(Stored data)
▬▬▬▬▬▬

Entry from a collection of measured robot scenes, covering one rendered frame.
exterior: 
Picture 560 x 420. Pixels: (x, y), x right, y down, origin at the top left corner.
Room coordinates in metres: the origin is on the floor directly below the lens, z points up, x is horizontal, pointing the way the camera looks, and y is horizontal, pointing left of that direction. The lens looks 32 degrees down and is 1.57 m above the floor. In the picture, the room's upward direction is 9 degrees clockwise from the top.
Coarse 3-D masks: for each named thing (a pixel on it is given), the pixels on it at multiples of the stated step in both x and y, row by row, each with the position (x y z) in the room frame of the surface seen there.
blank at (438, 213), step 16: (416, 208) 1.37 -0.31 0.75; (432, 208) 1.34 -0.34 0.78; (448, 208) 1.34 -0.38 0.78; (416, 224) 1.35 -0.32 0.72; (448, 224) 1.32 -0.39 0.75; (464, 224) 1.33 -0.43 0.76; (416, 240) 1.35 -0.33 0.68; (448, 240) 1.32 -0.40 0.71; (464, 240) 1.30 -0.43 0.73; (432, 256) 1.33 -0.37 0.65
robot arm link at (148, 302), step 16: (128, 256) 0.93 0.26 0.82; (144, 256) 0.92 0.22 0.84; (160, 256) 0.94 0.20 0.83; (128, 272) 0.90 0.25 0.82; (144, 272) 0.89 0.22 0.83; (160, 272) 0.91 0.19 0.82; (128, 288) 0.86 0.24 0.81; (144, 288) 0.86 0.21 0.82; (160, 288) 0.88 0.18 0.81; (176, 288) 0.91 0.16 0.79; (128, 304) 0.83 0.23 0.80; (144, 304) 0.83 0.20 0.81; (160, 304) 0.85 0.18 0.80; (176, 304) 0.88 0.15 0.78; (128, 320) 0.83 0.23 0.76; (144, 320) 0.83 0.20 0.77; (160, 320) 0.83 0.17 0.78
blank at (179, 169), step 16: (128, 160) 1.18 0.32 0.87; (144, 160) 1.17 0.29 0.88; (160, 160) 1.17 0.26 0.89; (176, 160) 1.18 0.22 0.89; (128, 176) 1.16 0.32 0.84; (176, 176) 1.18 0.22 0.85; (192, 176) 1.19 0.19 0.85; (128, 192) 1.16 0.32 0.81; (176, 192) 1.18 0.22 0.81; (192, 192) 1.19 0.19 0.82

▬▬▬▬▬▬

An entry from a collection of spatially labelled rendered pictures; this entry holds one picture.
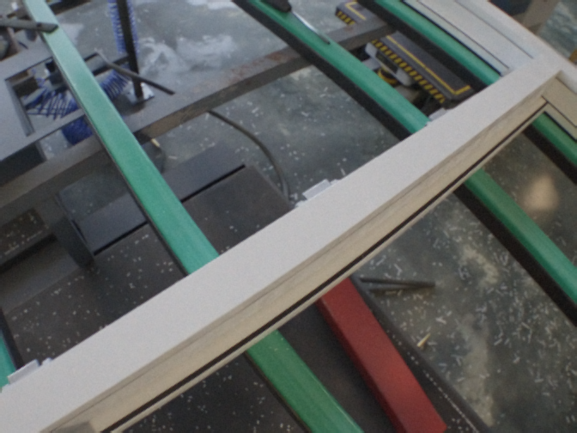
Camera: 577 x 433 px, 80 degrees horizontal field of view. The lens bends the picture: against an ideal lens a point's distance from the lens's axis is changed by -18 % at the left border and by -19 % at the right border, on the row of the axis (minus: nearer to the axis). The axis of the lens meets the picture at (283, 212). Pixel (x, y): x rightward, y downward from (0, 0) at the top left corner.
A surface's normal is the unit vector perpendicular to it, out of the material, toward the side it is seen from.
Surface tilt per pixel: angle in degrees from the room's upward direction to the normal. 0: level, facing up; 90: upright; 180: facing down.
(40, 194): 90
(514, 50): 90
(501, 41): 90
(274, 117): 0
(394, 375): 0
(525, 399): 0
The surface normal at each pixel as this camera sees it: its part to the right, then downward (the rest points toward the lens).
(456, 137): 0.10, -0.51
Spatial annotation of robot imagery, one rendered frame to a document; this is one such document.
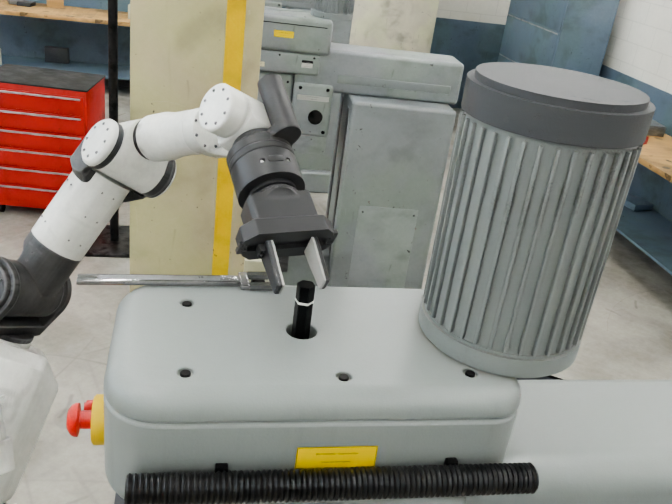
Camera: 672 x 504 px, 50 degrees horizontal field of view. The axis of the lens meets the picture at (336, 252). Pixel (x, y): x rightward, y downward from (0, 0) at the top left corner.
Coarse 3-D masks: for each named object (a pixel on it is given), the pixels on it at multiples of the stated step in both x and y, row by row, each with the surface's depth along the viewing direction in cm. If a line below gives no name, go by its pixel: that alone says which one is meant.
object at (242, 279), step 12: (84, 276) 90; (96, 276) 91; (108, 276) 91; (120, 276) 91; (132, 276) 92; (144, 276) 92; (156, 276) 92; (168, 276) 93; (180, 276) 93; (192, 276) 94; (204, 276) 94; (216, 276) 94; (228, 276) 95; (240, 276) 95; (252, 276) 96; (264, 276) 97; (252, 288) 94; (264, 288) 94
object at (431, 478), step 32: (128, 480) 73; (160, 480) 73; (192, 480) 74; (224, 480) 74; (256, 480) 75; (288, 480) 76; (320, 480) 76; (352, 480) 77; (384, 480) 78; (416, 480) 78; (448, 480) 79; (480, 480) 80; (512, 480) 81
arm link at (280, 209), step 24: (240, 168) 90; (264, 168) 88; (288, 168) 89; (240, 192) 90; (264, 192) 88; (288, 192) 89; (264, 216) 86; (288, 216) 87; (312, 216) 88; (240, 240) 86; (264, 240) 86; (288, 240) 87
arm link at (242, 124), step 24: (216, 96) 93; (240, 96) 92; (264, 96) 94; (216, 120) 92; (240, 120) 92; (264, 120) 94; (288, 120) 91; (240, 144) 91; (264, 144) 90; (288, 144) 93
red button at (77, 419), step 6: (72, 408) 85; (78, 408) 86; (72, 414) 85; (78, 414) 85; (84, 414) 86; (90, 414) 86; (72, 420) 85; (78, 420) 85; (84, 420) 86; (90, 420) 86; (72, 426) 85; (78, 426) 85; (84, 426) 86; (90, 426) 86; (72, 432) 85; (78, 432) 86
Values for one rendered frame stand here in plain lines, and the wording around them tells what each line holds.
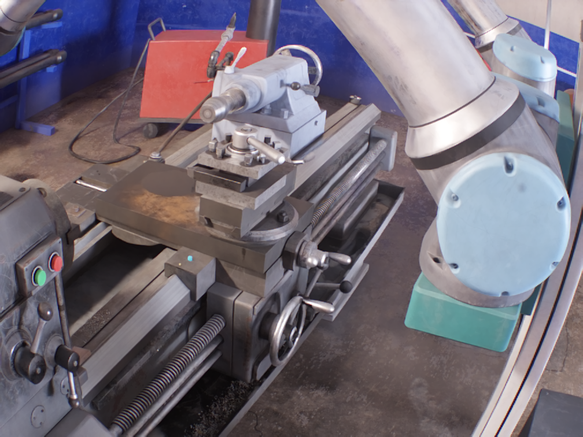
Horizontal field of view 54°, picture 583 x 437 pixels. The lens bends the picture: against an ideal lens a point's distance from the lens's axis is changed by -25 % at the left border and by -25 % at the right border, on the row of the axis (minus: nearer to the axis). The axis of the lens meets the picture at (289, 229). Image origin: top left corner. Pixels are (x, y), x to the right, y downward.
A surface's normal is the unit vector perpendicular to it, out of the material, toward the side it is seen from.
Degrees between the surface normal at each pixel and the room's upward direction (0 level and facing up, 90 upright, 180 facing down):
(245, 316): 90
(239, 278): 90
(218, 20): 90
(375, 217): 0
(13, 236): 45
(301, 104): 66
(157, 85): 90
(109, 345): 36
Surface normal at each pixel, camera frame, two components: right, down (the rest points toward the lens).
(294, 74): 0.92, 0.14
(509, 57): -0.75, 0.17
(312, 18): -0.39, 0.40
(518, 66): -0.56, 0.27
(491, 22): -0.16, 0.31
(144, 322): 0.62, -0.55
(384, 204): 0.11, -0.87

▬▬▬▬▬▬

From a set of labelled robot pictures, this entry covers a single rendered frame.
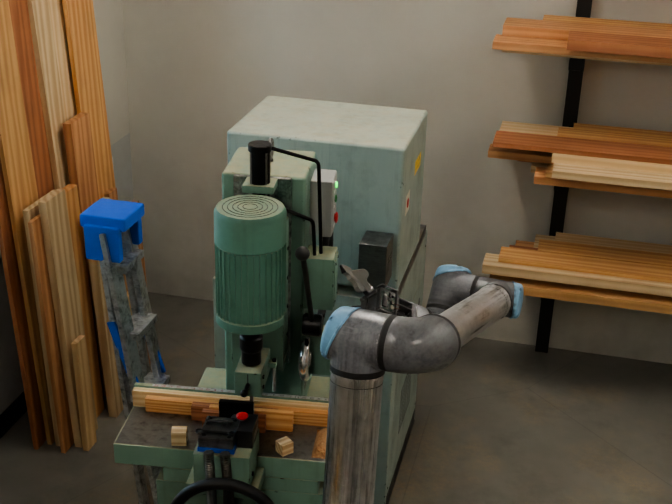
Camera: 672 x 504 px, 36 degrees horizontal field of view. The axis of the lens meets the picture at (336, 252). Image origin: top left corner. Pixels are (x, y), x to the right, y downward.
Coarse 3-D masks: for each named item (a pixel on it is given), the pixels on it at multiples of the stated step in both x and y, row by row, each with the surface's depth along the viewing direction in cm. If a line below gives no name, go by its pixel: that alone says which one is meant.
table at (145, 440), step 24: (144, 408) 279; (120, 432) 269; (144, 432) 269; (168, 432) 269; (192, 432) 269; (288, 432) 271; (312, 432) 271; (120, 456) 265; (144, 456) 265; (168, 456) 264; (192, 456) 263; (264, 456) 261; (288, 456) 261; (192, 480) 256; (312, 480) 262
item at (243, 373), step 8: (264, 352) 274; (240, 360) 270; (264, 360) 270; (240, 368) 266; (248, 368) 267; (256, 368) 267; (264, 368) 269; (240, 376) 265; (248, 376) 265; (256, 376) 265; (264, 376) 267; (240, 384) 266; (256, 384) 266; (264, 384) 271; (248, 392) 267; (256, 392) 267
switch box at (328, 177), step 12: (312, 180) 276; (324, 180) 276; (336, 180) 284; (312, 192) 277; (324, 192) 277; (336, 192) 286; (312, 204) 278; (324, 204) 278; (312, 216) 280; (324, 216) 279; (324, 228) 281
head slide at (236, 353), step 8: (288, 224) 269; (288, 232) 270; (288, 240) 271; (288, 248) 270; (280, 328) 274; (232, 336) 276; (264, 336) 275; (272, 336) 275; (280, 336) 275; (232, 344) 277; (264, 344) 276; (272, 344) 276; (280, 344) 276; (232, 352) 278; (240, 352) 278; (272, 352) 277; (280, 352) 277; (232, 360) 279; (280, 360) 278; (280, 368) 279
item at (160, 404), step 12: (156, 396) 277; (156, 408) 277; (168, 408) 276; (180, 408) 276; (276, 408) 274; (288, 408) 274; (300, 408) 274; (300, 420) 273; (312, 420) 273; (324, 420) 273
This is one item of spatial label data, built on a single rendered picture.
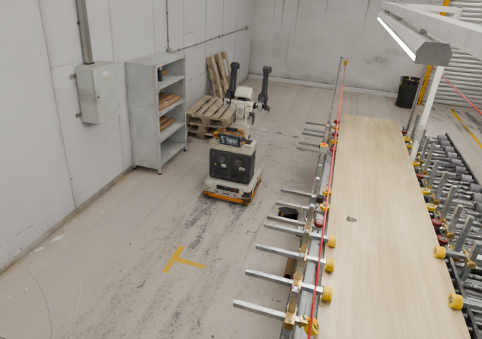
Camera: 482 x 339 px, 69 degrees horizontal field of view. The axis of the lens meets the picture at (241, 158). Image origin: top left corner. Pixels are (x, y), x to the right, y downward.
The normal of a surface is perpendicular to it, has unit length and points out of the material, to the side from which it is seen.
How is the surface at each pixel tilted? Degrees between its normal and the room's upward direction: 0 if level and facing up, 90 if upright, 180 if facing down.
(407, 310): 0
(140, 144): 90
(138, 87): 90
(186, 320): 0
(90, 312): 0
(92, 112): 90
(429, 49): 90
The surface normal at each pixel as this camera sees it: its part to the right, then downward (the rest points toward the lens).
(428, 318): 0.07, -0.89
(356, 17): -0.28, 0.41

▬▬▬▬▬▬

*Problem details:* Note every line above where the string "single" shows up, and copy those lines.

*Answer area:*
From a set of labelled robot pictures, this entry covers a single rendered frame.
This is one item of spatial label data, built on a single rendered picture.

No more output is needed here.